Pull out of the data below the stretch of lines bounded by the one containing "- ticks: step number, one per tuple" and the one containing "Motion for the", both bounds included, unchanged.

§ **Information shown**:
++++++++++

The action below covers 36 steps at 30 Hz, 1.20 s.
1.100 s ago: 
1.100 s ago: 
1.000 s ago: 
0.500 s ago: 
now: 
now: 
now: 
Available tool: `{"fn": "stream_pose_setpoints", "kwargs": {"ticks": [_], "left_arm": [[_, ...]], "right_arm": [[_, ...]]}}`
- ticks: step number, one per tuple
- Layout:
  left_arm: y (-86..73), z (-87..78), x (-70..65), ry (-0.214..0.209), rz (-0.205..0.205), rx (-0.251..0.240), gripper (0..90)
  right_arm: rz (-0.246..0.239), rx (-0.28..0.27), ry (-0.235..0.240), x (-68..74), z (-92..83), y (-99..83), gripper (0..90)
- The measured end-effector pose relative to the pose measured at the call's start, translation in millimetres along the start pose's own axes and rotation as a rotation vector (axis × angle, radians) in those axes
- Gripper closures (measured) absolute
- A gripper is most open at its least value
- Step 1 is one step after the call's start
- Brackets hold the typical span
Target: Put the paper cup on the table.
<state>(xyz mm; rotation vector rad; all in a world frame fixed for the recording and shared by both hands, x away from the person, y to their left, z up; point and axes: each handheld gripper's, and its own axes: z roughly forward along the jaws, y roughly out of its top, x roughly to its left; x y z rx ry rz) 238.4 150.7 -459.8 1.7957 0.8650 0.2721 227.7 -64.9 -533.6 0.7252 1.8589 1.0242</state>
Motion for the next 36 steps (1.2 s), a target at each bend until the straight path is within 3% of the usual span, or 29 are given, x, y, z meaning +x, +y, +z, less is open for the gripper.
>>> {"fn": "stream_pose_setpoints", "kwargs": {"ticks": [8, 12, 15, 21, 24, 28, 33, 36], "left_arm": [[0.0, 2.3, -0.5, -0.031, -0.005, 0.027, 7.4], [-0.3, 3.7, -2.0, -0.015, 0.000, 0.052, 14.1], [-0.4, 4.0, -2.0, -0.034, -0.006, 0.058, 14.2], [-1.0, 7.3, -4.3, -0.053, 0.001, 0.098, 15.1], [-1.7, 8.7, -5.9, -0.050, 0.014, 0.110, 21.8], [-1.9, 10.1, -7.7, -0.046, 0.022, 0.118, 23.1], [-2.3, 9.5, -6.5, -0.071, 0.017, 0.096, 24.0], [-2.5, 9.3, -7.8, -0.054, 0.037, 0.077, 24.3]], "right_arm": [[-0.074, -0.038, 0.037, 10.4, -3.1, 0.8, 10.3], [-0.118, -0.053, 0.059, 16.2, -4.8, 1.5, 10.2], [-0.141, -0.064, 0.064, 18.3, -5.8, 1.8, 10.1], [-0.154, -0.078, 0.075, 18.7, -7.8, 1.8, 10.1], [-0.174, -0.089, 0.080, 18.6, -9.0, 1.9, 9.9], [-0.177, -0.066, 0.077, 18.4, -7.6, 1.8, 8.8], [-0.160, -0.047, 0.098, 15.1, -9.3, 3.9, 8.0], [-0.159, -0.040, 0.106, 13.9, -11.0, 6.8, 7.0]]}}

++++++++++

§ **Answer box**:
- ticks: step number, one per tuple
- Layout:
  left_arm: y (-86..73), z (-87..78), x (-70..65), ry (-0.214..0.209), rz (-0.205..0.205), rx (-0.251..0.240), gripper (0..90)
  right_arm: rz (-0.246..0.239), rx (-0.28..0.27), ry (-0.235..0.240), x (-68..74), z (-92..83), y (-99..83), gripper (0..90)
- The measured end-effector pose relative to the pose measured at the call's start, translation in millimetres along the start pose's own axes and rotation as a rotation vector (axis × angle, radians) in those axes
- Gripper closures (measured) absolute
- A gripper is most open at its least value
- Step 1 is one step after the call's start
- Brackets hold the typical span
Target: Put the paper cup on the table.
<state>(xyz mm; rotation vector rad; all in a world frame fixed for the recording and shared by both hands, x away from the person, y to their left, z up; point and axes: each handheld gripper's, and its own axes: z roughly forward along the jaws, y roughly out of its top, x roughly to its left; x y z rx ry rz) 238.4 150.7 -459.8 1.7957 0.8650 0.2721 227.7 -64.9 -533.6 0.7252 1.8589 1.0242</state>
Motion for the next 36 steps (1.2 s), a target at each bend until the straight path is within 3% of the usual span, or 29 are given, x, y, z meaning +x, +y, +z, less is open for the gripper.

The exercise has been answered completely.